The underlying question is how the complex narratives beneath these simple headlines may play out.

Scenarios are not predictions. They are frameworks within which to navigate: to set a course that may have many possible destinations.

The Rome Scenarios are best seen as ‘scenarios as a service’—a strategic framework, from which to explore how companies, sectors, countries or global institutions can develop their own ‘portfolio of options’.

We embed and link ‘weak signals’ to each scenario. As these vital signs gain momentum, we can see how one scenario is becoming more likely than another. The weak signals are developed by domain experts, using specialist futures research methods and state-of-the-art artificial intelligence.

We identify, track and interpret emerging narratives, putting into practice what Robert Schiller has popularised as ‘narrative economics’. The difference is we explore macro-economic indicators, politics, global health, cultural change and leading-edge technologies.

We also monitor potential wild card events—events that are certain and will have a major impact— such as pandemics. We scan intellectual property landscapes for early signs of breakthrough inventions. In other words, we systematically explore extreme possible future worlds and the earliest signs of disruption.

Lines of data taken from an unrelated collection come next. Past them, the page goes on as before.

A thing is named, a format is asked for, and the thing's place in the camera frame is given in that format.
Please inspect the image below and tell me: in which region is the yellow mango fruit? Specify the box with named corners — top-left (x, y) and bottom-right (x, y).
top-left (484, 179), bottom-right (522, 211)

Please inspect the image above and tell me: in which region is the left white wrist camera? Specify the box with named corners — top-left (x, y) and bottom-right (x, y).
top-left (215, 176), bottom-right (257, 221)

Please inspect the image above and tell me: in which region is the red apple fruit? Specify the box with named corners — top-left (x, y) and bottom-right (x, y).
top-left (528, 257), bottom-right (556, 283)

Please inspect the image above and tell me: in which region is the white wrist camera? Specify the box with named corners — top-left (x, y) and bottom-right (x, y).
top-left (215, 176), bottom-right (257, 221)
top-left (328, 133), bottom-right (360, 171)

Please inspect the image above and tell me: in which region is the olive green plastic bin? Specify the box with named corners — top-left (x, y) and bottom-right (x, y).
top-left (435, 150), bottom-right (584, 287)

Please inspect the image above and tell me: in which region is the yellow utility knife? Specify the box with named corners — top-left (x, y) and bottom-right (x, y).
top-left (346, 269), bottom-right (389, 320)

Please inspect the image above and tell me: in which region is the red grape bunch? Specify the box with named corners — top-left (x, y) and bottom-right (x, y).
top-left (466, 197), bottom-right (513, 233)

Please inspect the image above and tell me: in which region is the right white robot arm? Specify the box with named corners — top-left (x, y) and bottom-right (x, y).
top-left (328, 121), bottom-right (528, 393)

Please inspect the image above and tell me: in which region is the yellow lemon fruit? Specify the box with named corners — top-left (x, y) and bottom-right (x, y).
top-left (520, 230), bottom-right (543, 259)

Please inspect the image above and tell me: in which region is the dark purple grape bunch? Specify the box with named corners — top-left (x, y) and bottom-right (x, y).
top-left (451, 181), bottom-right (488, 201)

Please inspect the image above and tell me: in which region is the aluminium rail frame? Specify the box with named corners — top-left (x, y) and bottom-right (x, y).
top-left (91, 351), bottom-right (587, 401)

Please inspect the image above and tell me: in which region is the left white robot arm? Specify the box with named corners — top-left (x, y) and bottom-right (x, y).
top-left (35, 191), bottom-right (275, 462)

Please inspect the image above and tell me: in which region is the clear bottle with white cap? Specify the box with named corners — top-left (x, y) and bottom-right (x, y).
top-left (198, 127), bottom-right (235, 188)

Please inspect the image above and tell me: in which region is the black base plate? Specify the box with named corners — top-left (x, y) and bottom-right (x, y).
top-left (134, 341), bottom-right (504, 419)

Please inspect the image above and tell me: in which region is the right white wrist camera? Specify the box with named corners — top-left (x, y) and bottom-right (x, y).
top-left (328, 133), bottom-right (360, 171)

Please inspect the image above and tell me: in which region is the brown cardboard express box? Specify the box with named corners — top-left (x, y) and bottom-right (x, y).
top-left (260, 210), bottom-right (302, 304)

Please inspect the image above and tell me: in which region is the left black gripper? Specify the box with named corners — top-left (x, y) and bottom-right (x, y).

Think not just of the world ‘in 2050’, but changes over time: ‘towards 2050’.

Post-COVID-19

Each scenario begins by exploring post-COVID-19 worlds, then examines how countries, sectors, regions and the international community may respond to everything from climate change to artificial intelligence. We explore possible worlds—three imagined futures.

The scenarios are shaped by the ‘high impact uncertainties’ of early 2020, the outcomes of which will drive structural change, from public health in a post-pandemic world and global warming, to the fragility of the biosphere and the world’s cities. We explore nationalist politics, localisation, trade and investment, machine-driven innovation, artificial intelligence and ‘virtualisation’. We look into worlds of remote services and 3D manufacturing, robotics and the outcomes in the race for military and technological dominance. We follow pathways from cyberwar to the future of misinformation and propaganda.

The world is shaped by major events, many of which reveal weaknesses in governance and stewardship. Looking back on catastrophic events like 9/11, the Challenger disaster, hurricane Katrina and the financial crisis of 2008, ‘failure of the imagination’ and ‘too little, too late’ are recurring themes. The pandemic follows the same pattern.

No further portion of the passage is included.